Using the data beneath this instruction, retype only the lines from the one that contains "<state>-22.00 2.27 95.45" down to the one that contains "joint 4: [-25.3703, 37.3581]", both included, exactly as they appear.

DATA FOR THIS TASK:
--- START ---
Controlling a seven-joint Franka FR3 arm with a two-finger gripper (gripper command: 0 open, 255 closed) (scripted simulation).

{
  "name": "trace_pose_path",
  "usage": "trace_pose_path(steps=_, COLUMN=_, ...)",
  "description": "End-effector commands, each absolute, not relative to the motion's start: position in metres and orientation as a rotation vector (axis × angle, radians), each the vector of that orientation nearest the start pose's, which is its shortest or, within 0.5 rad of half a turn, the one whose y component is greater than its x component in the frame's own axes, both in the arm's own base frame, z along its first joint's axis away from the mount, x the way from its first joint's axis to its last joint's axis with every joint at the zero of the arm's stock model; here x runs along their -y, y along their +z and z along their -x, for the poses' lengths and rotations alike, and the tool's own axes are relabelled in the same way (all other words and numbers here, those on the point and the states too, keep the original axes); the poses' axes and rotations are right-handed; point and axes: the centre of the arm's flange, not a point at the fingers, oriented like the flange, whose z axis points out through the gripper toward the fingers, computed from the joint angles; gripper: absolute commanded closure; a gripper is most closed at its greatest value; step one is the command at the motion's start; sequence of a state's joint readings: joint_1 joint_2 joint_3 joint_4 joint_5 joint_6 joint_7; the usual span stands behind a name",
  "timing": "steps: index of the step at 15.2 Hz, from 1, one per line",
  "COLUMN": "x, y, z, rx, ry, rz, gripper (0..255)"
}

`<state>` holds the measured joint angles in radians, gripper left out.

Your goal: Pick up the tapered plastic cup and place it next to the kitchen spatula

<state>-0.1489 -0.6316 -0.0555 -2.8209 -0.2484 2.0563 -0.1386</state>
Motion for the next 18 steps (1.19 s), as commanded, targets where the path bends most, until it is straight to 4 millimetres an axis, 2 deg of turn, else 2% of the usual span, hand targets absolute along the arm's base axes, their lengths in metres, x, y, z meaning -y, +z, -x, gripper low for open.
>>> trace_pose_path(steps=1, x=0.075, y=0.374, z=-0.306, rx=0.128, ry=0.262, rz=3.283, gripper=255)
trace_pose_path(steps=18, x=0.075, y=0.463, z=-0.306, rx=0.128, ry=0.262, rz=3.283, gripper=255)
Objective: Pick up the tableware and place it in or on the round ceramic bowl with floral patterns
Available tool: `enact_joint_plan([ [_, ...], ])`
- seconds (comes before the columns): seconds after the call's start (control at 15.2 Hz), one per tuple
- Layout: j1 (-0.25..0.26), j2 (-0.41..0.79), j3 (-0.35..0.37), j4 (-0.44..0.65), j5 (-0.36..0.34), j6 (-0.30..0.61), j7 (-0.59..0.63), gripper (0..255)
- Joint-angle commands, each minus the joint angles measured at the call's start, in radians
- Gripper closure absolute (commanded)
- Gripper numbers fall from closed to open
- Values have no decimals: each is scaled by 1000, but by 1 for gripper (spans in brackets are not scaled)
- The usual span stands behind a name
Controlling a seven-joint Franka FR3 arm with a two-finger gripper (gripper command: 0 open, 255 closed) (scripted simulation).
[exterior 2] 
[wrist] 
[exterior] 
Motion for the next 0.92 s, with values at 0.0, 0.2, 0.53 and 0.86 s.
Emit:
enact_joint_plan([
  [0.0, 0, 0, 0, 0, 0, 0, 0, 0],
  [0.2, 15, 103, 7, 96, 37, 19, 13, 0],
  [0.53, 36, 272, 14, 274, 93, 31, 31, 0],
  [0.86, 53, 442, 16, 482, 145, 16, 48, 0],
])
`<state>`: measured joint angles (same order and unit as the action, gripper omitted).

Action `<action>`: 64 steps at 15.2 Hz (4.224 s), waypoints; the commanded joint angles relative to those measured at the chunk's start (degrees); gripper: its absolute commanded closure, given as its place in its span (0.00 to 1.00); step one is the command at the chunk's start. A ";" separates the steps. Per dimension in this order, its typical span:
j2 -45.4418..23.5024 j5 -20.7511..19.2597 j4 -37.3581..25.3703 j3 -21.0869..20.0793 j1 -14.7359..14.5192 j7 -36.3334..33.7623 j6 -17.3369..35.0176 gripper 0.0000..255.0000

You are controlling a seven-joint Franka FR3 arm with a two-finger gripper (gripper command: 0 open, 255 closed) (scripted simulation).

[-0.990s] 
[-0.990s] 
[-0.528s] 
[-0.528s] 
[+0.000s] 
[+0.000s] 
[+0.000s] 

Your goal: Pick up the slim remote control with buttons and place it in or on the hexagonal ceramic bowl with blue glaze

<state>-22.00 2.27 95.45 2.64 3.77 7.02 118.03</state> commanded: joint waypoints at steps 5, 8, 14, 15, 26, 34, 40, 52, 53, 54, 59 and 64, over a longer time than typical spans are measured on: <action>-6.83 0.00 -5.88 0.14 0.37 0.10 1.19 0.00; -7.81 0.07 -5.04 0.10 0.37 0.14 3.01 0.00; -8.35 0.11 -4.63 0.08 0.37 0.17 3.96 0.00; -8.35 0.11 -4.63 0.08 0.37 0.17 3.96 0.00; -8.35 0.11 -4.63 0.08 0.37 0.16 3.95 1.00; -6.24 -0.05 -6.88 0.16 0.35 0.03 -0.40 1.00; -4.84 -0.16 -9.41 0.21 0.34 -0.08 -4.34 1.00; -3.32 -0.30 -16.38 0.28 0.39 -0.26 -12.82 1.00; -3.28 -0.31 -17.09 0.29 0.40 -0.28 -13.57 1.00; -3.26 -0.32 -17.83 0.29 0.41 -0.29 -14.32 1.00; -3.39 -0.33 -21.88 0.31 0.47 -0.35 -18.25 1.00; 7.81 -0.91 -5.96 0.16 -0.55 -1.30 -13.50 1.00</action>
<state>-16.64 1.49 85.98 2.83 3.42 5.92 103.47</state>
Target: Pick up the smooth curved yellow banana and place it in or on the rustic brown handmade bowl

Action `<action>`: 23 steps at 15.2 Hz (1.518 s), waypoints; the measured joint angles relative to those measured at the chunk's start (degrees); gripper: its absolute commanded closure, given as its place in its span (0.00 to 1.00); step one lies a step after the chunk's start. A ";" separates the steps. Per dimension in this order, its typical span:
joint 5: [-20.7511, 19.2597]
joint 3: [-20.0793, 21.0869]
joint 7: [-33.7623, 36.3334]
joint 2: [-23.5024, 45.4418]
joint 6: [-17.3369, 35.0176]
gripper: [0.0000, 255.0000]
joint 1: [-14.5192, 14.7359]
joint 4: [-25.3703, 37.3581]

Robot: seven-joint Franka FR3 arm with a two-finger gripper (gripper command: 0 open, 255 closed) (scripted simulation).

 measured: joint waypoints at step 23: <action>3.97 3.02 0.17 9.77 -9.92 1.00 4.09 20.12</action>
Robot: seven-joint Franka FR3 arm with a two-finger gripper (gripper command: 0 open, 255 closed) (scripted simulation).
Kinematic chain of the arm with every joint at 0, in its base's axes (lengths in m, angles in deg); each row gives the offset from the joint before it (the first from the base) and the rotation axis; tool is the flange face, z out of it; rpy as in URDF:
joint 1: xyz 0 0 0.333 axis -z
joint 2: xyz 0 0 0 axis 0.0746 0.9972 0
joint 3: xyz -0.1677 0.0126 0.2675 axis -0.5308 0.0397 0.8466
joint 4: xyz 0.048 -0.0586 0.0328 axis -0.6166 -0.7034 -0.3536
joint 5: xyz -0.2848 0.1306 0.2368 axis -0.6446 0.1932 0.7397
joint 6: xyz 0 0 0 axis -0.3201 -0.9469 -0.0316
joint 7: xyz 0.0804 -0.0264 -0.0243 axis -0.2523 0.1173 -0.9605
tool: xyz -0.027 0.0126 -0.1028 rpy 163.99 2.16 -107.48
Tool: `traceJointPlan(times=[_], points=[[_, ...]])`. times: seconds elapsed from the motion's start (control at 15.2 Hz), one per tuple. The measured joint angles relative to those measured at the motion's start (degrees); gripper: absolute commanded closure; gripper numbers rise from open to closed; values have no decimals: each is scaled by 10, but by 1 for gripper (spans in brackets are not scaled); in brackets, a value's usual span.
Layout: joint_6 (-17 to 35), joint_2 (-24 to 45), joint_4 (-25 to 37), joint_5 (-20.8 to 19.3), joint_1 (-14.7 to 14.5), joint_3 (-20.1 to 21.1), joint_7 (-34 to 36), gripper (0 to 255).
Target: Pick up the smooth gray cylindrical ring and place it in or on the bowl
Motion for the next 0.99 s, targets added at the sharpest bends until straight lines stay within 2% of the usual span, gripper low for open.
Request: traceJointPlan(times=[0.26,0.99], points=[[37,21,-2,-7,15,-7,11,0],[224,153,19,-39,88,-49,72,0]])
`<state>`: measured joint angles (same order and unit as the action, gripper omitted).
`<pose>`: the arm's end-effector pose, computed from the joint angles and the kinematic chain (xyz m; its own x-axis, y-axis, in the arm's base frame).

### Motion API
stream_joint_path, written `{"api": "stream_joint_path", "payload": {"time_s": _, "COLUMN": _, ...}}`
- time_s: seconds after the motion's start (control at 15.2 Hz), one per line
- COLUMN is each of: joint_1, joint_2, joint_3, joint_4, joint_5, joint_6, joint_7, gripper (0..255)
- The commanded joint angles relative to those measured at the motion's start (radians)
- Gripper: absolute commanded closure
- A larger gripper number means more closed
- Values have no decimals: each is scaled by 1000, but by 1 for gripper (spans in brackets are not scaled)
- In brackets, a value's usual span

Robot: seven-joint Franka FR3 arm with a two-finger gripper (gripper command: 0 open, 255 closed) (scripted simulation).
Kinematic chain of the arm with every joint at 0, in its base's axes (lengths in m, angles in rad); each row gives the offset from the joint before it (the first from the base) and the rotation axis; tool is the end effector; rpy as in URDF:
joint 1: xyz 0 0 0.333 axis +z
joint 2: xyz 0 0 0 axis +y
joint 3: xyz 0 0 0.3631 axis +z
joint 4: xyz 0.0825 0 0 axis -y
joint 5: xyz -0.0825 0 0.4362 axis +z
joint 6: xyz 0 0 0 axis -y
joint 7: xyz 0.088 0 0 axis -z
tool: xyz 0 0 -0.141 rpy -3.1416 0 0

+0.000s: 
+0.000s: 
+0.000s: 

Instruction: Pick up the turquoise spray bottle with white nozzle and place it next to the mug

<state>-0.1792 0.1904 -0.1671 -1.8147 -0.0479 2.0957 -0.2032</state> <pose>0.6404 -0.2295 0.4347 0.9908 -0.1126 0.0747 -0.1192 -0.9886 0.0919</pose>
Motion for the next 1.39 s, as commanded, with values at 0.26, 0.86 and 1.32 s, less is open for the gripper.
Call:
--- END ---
EXPECTED ANSWER:
<state>-22.00 2.27 95.45 2.64 3.77 7.02 118.03</state> commanded: joint waypoints at steps 5, 8, 14, 15, 26, 34, 40, 52, 53, 54, 59 and 64, over a longer time than typical spans are measured on: <action>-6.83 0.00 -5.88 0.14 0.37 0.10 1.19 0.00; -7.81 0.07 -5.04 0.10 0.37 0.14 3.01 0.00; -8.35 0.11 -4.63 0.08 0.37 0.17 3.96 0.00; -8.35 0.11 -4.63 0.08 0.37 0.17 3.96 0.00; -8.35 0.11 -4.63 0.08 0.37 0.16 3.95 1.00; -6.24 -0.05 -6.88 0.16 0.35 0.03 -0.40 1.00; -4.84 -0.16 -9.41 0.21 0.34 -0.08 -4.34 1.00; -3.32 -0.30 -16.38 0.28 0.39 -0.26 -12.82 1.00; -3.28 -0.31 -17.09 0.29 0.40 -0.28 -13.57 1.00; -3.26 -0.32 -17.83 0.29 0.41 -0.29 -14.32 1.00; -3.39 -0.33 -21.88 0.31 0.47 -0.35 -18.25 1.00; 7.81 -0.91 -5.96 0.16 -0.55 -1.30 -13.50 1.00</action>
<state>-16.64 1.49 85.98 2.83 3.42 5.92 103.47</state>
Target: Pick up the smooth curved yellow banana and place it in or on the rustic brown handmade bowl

Action `<action>`: 23 steps at 15.2 Hz (1.518 s), waypoints; the measured joint angles relative to those measured at the chunk's start (degrees); gripper: its absolute commanded closure, given as its place in its span (0.00 to 1.00); step one lies a step after the chunk's start. A ";" separates the steps. Per dimension in this order, its typical span:
joint 5: [-20.7511, 19.2597]
joint 3: [-20.0793, 21.0869]
joint 7: [-33.7623, 36.3334]
joint 2: [-23.5024, 45.4418]
joint 6: [-17.3369, 35.0176]
gripper: [0.0000, 255.0000]
joint 1: [-14.5192, 14.7359]
joint 4: [-25.3703, 37.3581]

The work for this exercise is now done.